There is a problem in the coreection with samples from China/Hong Kong, because the original urban sample often has a very high loading and blackness, so that the turning point later on for the EC is ill to non-defined. It is in a publication of Judy Chow et al.
Comparison of PM2.5 carbon measurement methods in Hong Kong, China
I am currently developing the next-generation carbon analyzer (DRI version). According to my experience, the duration of each temperature step is not as influential as the ramp time (I totally agree with Joseph on this point). For regular users, the OC/EC analysis can be sometimes frustrating, simply because many factors can alter the measurment results. Let me know if you have any issues with carbon analysis.
OC and EC are sort of operational definitions (like PM2.5). I personally don't think there will be any EC standard or a perfect OC/EC splitting. Photoacoustic black carbon (BC) might be a good transfer standard for filter-based EC (thermal/optical method). A better OC/EC splitting is possible with improved optical correction (e.g., multi-wavelengths) and further refined temperature programs.

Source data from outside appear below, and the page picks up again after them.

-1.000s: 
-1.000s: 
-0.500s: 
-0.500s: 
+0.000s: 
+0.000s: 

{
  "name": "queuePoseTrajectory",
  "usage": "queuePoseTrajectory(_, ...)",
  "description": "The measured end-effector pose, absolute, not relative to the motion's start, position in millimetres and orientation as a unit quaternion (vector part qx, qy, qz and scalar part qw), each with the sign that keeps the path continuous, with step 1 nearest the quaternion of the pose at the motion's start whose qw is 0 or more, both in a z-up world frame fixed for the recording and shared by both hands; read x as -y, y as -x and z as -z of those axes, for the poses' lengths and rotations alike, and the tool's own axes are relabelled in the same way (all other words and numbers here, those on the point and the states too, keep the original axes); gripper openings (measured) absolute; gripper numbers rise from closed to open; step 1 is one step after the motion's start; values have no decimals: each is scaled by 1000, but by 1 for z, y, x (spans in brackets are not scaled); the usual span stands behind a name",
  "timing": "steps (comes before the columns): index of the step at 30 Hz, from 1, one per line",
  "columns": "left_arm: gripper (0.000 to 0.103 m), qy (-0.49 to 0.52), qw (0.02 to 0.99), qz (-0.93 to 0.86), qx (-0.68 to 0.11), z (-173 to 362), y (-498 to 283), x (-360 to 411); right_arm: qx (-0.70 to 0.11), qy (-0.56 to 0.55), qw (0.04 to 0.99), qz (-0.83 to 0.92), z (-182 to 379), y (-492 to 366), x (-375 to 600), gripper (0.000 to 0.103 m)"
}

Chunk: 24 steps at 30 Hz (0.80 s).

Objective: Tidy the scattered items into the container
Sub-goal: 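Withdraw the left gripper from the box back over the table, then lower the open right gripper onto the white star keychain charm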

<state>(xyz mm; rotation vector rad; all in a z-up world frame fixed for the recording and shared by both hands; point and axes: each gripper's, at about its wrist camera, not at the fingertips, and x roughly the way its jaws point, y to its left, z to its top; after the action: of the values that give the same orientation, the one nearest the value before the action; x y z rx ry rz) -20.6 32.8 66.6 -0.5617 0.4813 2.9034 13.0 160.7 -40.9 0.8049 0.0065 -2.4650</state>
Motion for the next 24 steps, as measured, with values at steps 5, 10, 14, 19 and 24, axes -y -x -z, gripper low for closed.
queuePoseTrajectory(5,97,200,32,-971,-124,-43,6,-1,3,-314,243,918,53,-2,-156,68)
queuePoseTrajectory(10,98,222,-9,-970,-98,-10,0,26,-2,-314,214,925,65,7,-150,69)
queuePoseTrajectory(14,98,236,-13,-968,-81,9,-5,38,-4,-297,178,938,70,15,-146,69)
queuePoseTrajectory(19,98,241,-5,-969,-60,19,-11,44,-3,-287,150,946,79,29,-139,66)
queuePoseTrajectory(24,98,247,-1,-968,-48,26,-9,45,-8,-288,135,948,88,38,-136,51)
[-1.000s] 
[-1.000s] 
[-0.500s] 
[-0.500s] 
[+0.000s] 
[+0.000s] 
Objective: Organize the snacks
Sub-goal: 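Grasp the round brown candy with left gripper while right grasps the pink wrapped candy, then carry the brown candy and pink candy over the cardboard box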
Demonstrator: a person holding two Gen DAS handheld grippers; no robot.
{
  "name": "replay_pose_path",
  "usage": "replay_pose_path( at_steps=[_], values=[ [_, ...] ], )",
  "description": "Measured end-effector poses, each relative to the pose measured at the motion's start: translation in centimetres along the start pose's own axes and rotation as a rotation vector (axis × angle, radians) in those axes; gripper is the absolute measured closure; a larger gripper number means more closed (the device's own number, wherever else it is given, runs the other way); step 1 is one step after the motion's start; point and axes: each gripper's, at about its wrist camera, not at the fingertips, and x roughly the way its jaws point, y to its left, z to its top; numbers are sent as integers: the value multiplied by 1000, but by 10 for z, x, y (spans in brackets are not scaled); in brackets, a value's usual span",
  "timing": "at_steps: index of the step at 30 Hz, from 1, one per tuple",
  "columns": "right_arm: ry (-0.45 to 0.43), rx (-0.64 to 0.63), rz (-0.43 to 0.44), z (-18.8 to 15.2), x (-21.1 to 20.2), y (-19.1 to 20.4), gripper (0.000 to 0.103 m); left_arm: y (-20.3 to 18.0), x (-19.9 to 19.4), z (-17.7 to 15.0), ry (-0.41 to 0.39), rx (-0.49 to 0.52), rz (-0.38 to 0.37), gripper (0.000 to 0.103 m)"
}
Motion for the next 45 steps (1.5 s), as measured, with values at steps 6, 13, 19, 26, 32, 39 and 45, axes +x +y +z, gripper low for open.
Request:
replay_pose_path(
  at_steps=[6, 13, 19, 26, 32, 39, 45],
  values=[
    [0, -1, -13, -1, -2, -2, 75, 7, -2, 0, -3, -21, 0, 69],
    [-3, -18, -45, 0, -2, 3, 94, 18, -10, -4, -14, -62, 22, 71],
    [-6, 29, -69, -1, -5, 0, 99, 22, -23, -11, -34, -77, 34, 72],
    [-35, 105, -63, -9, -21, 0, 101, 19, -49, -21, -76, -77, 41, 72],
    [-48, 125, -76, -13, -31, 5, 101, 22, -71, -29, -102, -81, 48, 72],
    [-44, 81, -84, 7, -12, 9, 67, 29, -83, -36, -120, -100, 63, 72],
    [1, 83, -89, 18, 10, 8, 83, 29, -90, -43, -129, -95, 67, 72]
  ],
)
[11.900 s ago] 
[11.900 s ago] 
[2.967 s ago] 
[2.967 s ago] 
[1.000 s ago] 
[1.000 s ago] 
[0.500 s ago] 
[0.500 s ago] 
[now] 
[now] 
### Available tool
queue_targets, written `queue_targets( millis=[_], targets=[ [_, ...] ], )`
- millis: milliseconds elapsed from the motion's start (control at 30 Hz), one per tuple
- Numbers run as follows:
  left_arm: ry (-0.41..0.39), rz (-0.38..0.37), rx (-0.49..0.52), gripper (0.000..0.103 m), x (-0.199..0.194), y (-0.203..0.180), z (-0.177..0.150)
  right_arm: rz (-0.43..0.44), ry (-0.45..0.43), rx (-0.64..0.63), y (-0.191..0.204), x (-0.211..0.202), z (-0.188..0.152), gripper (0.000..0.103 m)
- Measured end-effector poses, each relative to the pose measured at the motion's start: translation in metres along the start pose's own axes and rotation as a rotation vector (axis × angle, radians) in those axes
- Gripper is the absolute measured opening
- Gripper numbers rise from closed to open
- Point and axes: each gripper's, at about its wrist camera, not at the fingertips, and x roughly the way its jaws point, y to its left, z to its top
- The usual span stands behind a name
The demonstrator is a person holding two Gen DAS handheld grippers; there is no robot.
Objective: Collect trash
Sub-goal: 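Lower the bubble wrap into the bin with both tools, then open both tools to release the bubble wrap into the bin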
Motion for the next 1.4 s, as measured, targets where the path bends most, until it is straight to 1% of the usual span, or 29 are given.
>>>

But it takes time.
The only way that I have been able to get the temperature ramp times set for specific source measurements has been to challenge the analysis procedure with quartz filters pre-doped with known organic compounds at filter loadings comparable to what would be expected in an actual sampling/analytical situation. That was relatively straightforward for pre-control diesel aerosols like the locomotive work I was doing but it could be a real challenge for other source measurements. We were using TOT for the char correction in the locomotive work. By the way, has anyone tried using the temperature ramps as a means of correcting for gas-phase OC artifact? I would think that would be relatively straight-forward to develop, it would eliminate the current need for dual sampling trains and duplicate analysis and it should help improve measurement uncertainty.
The artifact issue may not be easily solved by temperature ramps, IMO. But if it is just for diesel or gasoline engine emission samples, it is worthy trying. I would suggest using a slightly higher temperature, e.g., 80 C to condition the filter sample in the instrument oven (we called it OC-zero).